Das Verfahren zur Einleitung einer Gebrechlichkeitspflegschaft (§ 1910 BGB alter Fassung) war weniger aufwendig. Es räume den Betroffenen geringere Verfahrensgarantien ein, war aber auch in seinen Auswirkungen weniger gravierend als die Entmündigung Seit Jahren gingen die Entmündigungszahlen zurück, die Gesamtzahl der unter Vormundschaft und Pflegschaft stehenden Personen stieg jedoch an, da die Gebrechlichkeitspflegschaft sich (regional unterschiedlich) zu einer Ersatzform für die Vormundschaft entwickelt hatte.

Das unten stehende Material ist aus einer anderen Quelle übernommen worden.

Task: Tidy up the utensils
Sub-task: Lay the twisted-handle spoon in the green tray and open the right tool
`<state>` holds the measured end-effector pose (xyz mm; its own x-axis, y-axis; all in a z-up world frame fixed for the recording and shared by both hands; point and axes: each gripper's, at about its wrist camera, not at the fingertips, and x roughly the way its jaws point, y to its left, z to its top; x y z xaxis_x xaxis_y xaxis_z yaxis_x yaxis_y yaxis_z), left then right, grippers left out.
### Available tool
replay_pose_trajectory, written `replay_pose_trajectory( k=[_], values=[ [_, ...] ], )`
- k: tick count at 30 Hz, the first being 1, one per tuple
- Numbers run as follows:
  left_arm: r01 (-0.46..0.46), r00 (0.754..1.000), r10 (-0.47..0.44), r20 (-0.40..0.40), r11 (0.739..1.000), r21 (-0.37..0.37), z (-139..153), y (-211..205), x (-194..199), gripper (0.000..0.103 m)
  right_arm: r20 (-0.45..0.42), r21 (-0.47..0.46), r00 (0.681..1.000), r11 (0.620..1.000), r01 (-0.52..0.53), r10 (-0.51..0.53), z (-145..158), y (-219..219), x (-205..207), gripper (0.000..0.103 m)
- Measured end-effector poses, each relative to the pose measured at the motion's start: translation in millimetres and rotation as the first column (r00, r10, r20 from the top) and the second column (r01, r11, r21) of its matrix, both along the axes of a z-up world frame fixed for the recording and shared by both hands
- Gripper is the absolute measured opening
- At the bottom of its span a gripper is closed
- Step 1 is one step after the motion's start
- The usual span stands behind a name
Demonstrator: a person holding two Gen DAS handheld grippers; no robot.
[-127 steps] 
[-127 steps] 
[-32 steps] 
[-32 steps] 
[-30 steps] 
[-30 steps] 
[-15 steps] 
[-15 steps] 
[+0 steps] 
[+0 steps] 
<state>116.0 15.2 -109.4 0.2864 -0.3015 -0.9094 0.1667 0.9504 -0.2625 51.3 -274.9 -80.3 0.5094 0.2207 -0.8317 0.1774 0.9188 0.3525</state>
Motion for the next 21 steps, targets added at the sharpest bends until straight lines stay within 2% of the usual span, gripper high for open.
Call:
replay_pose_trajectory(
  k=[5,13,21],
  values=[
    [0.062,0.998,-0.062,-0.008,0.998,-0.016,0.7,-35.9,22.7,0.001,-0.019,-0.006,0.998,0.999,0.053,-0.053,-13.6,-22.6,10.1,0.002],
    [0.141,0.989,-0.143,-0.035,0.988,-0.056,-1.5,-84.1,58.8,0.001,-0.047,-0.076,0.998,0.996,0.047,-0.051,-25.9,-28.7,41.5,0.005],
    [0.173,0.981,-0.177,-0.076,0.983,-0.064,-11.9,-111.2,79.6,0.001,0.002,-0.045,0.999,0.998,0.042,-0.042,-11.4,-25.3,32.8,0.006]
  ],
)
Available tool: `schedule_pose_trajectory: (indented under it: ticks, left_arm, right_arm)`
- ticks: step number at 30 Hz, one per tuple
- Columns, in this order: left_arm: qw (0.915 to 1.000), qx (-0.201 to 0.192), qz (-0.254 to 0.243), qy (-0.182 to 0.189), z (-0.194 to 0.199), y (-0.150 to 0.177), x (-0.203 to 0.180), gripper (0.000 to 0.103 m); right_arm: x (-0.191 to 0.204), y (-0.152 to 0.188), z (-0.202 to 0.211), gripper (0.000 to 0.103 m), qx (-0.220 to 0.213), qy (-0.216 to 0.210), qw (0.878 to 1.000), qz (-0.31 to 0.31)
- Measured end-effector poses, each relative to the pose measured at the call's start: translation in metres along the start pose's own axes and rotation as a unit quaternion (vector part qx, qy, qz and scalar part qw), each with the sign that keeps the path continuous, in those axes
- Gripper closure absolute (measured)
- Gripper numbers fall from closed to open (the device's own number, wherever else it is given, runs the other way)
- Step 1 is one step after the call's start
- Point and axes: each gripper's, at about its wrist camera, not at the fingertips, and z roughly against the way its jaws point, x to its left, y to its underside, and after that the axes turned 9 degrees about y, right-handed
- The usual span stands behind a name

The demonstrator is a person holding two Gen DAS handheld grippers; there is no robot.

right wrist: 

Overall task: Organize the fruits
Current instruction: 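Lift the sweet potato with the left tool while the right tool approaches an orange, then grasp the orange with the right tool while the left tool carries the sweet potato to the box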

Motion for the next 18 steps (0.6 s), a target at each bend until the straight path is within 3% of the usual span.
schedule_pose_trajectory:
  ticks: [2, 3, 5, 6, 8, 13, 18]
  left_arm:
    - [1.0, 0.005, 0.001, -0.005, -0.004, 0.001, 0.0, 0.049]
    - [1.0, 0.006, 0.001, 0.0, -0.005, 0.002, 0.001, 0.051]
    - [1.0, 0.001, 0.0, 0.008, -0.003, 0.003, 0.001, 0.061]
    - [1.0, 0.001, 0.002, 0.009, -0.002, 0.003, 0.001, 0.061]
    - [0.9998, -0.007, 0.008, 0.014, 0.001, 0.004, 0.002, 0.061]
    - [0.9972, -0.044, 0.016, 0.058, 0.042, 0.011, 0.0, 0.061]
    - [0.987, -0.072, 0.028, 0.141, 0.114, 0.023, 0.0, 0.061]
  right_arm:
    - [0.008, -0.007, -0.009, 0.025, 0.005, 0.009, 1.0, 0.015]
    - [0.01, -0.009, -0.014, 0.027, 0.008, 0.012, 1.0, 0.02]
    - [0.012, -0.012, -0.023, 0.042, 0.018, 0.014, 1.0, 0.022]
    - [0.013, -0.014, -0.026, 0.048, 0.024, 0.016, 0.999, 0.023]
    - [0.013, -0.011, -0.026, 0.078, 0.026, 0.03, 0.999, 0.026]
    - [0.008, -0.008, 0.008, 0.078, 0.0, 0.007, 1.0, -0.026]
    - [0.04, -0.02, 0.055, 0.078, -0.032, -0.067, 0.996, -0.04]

Eine Sachverständigenkommission des Deutschen Bundestags, die 1975 ihren Bericht zur Lage der Psychiatrie in Deutschland veröffentlichte (Psychiatrie-Enquete, BT-Drs. 7/4200 und 4201), machte deutlich, dass neben der Reform der medizinischen und psychosozialen Versorgung eine Reform auch der rechtlichen Rahmenbedingungen für geistig Behinderte und psychisch Kranke nötig war. Dies erfolgte mit erheblichem Abstand im Jahre 1990 durch das Betreuungsgesetz, das am 1. Januar 1992 in Kraft trat.
Rechtslage in der Schweiz
Das Zivilgesetzbuch der Schweiz hat seit 1907 die Entmündigung landesweit vereinheitlicht. Als Gründe für vormundschaftsrechtlich relevante Schutzbedürftigkeit erkennt das Gesetz Geistesschwäche und psychische Krankheit (Art. 369 ZGB), Verschwendung, Trunksucht, lasterhaften Lebenswandel oder eine Vermögensverwaltung, die den Betroffenen oder seiner Familie der Gefahr eines Notstandes oder der Verarmung aussetzt (Art. 370 ZGB) und Altersschwäche (Art. 372 ZGB). Es gibt Vormundschaftsbehörden, deren genaue Ausgestaltung den Kantonen überlassen bleibt. Derzeit (Mitte 2006) wird in der Schweiz an einer Gesamtrevision des Vormundschaftsrechtes egarbeitet. Auch hier soll ein abgestuftes System von Schutzinstituten eingeführt werden.
Andere Staaten
In den meisten anderen europäischen Staaten existiert keine Entmündigung mehr. Meist sind andere Schutzinstitute an deren Stelle getreten, die die Geschäftsfähigkeit nicht oder nur punktuell einschränkt. In Italien existiert die Entmündigung weiterhin unter dem Begriff "interdizione" (Art. 414 C.c.)